Posted on February 20, 2017 in Uncategorized - 0

By Dr Claire Jensen, Clinical Psychologist, Psychology Consultants, Newmarket.

Unless you have suffered chronic pain, it is very difficult to imagine the stress it places on a person’s life, not to mention the impact on those around them. Without intervention, chronic pain can significantly reduce a person’s quality of life, lead to sleep problems, exhaustion, stress, relationship and work dysfunction, as well as mental health problems.

According to Neuroscience Research Australia (NeuRA) one in five Australian adults suffer from both severe chronic pain and either depression or other mood disorders, costing the country $35 billion a year.

Despite this it is only in the last two decades or so that Chronic Pain has received the increased research and funding it requires. We now know much more about how we can support chronic pain sufferers to manage their pain levels, reduce the vicious downward cycle of pain and improve quality of life.

Like most modern medicine, taking a holistic approach is considered best practice and this extends to chronic pain management, where practitioners take a biopsychosocial approach assessing; the biological, psychological and social aspects of the person’s situation.

Clinical Psychologist, Dr Claire Jensen, who is extensively trained in chronic pain management stresses the importance of engaging a holistic team of professionals that you can trust to assist you to manage all aspects of your pain.

“Many clients avoid seeing a psychologist as they are worried others will think ‘Your pain is all in your head!’ but Cognitive strategies, including Cognitive Behavioural Therapy (CBT), mindfulness and relaxation can be just as important as pain medication or physiotherapy,” she said.

“Pain is a subjective experience and thus whatever pain the client describes is the true experience for them. Pain is certainly not ‘all in a person’s head’ but the brain and body are closely linked and thus it is a great asset to learn how to access the brains natural medicine cabinet, i.e., how to assist the brain to relax and release helpful chemicals such as serotonin and dopamine.”

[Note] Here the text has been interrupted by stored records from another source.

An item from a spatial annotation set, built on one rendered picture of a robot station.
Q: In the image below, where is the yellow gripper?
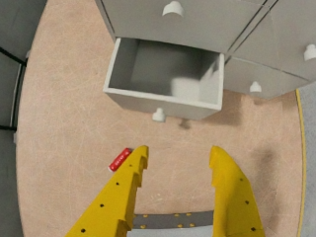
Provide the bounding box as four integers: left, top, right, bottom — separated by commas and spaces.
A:
64, 145, 266, 237

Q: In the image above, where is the grey chest of drawers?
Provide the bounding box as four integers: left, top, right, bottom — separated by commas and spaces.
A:
95, 0, 316, 100

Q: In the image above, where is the red aa battery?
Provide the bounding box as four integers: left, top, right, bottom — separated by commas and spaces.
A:
108, 147, 132, 173

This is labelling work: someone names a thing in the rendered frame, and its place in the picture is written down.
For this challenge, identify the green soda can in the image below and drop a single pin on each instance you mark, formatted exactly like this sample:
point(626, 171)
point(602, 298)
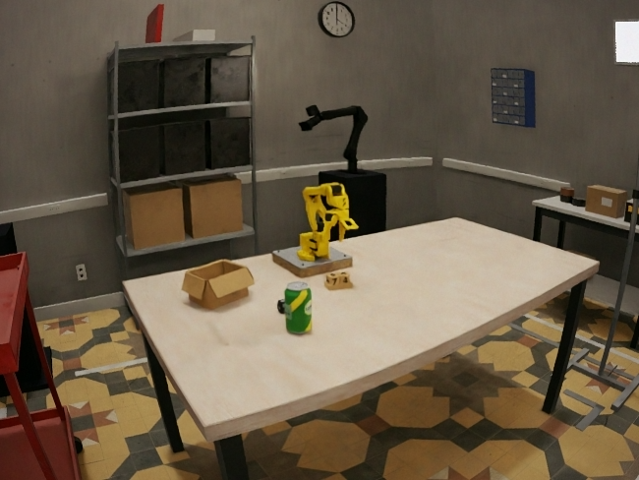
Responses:
point(298, 307)

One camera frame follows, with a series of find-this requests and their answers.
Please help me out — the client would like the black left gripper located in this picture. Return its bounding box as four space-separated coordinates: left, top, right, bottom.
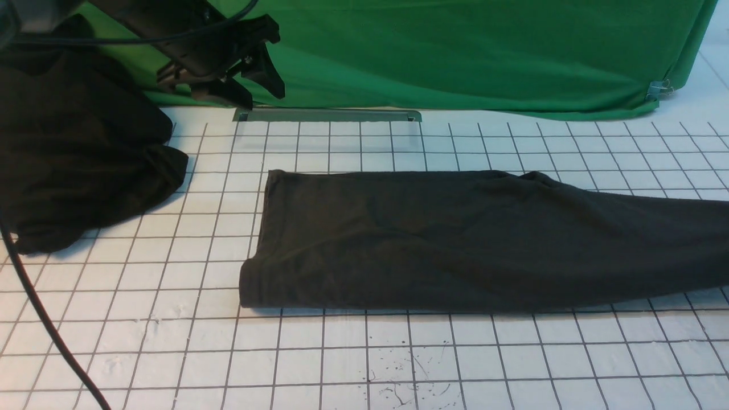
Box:
91 1 286 110

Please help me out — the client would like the gray long-sleeved shirt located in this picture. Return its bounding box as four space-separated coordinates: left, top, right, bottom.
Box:
239 170 728 314

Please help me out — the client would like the gray metal bar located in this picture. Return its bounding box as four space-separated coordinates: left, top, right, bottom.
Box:
234 106 422 122

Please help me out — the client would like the black crumpled garment pile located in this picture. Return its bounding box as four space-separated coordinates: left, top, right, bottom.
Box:
1 44 189 255

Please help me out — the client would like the green backdrop cloth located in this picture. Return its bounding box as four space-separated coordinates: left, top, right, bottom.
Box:
74 0 718 121

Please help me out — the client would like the silver binder clip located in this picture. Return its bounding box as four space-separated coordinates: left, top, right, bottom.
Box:
645 79 675 101

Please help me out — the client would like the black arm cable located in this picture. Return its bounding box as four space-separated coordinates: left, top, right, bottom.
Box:
0 0 260 410

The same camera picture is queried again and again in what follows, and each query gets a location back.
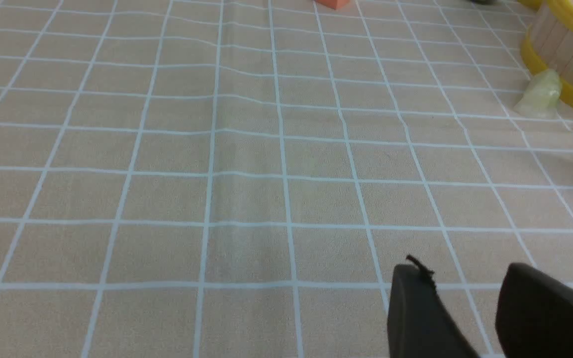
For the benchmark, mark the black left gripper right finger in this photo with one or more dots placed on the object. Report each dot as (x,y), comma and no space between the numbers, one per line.
(534,315)

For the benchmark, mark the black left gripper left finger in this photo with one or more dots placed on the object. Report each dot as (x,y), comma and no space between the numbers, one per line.
(418,324)

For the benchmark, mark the pale dumpling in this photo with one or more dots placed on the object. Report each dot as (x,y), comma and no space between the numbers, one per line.
(541,97)

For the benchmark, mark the bamboo steamer tray yellow rim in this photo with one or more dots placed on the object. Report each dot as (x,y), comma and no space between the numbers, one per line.
(548,43)

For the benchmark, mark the orange foam cube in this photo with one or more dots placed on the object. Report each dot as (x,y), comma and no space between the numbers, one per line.
(334,4)

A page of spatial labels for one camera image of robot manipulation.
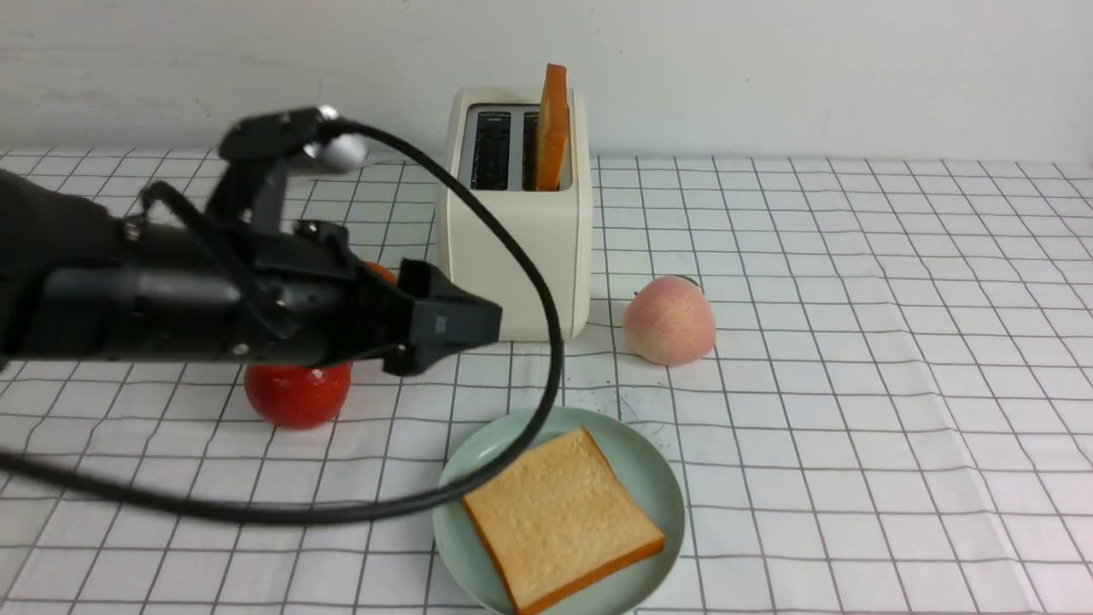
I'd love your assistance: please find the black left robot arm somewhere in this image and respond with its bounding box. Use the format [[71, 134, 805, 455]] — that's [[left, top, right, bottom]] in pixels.
[[3, 167, 502, 375]]

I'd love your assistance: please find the white checkered tablecloth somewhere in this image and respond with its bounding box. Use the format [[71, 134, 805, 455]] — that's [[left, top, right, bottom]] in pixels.
[[3, 156, 1092, 614]]

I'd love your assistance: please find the red apple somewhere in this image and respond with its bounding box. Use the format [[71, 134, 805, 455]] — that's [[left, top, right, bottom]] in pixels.
[[243, 363, 352, 430]]

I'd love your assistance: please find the cream white toaster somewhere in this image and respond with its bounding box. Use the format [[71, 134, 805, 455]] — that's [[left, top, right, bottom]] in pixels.
[[435, 86, 593, 343]]

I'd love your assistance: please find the toast slice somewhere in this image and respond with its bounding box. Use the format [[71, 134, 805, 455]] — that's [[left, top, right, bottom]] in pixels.
[[534, 63, 571, 191], [462, 428, 666, 614]]

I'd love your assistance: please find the black cable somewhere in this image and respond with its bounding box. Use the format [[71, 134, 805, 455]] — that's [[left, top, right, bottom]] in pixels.
[[0, 120, 564, 525]]

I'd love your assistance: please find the orange persimmon with green leaf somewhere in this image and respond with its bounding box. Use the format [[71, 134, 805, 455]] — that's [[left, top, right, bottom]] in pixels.
[[364, 261, 398, 285]]

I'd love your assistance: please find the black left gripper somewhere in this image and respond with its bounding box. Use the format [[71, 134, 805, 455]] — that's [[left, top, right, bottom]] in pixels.
[[124, 218, 503, 377]]

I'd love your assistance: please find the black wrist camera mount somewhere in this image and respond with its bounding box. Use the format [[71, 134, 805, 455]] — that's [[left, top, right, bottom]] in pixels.
[[204, 105, 368, 235]]

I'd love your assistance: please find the pink peach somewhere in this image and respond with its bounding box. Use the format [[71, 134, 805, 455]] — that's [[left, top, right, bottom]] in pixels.
[[623, 275, 716, 366]]

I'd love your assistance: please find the white power cord with plug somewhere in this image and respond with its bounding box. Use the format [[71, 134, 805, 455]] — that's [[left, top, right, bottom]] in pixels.
[[363, 154, 440, 172]]

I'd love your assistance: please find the light green plate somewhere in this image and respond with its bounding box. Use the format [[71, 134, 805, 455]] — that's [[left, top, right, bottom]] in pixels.
[[433, 407, 686, 614]]

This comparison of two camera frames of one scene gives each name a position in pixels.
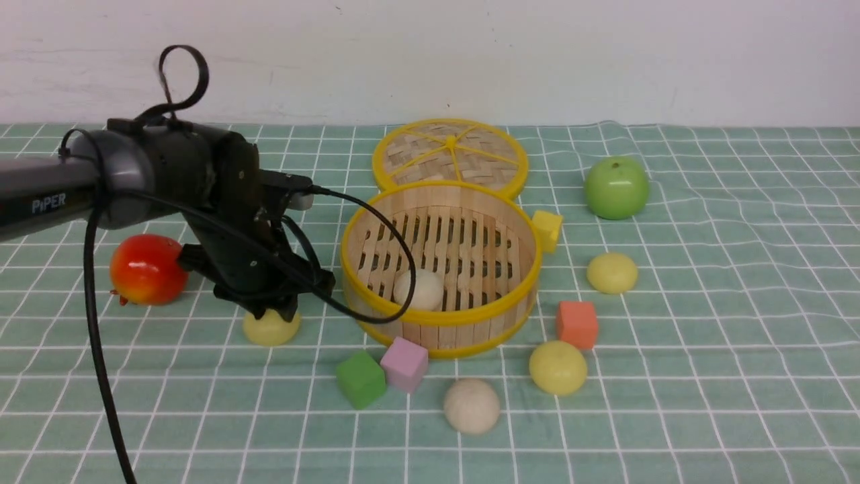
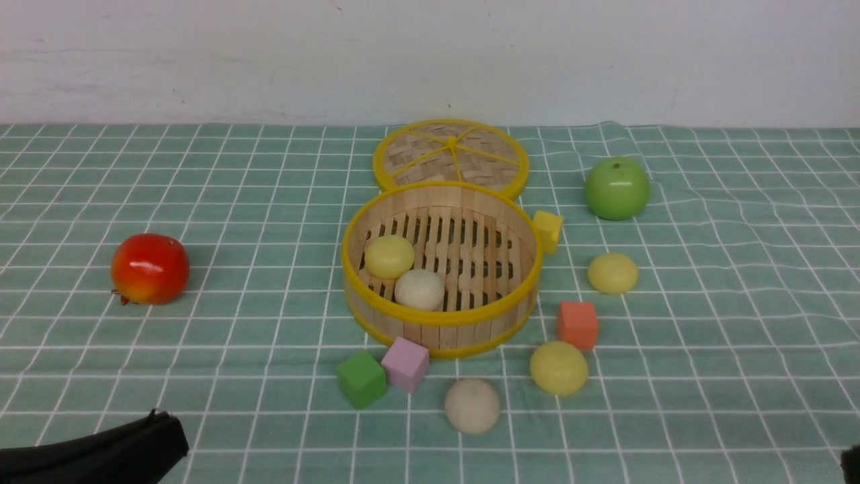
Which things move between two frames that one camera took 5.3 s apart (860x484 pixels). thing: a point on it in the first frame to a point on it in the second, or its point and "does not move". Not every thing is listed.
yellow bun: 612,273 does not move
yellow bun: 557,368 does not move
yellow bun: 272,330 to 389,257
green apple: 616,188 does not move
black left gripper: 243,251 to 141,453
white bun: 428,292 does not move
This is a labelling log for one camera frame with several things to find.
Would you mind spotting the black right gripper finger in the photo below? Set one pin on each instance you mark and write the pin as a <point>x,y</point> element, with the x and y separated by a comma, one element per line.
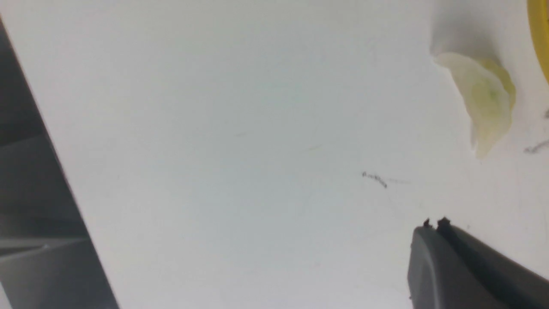
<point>451,269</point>

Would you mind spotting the bamboo steamer tray yellow rim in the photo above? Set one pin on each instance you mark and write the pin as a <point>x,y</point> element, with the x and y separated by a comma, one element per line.
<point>538,18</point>

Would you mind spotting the green dumpling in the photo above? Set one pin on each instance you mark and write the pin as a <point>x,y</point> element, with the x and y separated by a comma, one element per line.
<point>488,93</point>

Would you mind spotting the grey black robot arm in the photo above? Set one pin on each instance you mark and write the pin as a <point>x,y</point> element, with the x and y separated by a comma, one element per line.
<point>48,260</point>

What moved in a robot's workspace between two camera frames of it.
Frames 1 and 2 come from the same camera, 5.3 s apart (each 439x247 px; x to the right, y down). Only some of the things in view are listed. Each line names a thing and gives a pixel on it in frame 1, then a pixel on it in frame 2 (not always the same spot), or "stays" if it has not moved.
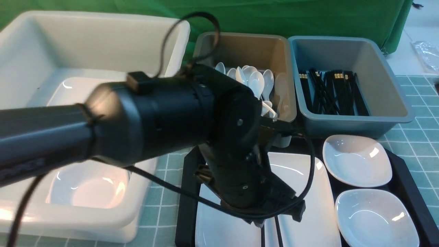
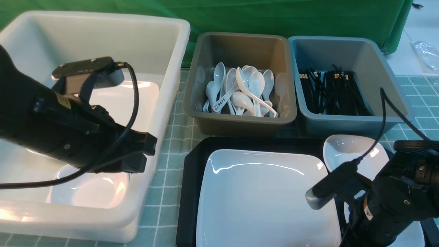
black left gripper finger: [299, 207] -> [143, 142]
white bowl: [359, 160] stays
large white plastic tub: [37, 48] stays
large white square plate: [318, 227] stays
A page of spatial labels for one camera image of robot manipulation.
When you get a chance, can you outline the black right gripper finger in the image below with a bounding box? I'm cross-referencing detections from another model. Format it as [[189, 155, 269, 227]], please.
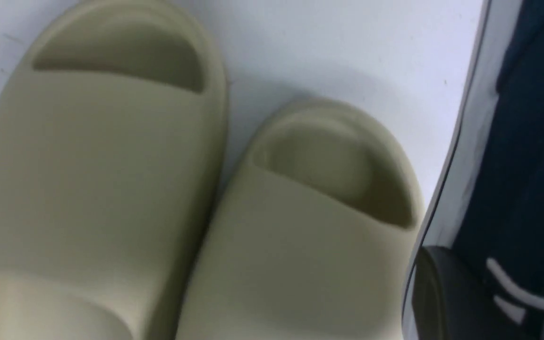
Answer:
[[412, 246, 504, 340]]

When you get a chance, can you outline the navy slip-on shoe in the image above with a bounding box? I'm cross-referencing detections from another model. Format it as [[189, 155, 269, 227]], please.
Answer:
[[402, 0, 544, 340]]

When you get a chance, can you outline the olive green slide right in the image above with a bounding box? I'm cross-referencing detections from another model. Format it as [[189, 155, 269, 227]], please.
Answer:
[[176, 98, 425, 340]]

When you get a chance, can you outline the olive green slide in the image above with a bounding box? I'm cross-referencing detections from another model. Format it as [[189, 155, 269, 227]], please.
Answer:
[[0, 0, 229, 340], [176, 98, 425, 340]]

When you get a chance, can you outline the olive green slide left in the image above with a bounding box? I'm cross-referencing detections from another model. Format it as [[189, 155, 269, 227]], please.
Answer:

Clinical Psychologists can help chronic pain sufferers work through the daily struggles that present, offering strategies that will help the individual manage their pain, improve their mood and sleep, as well as recognise how unhelpful thoughts feed into the pain cycle. This in turn leads to an increased quality of life and reduced risk of associated depression and anxiety.

Many chronic pain suffers feel trapped within debilitating negative thoughts that influence our mood, memory, function and ability to enjoy everyday life. CBT has been extensively researched for its positive effect on managing negative thoughts associated with pain, through adaptive coping skills, such as distraction and relaxation, that produce calming thought processes.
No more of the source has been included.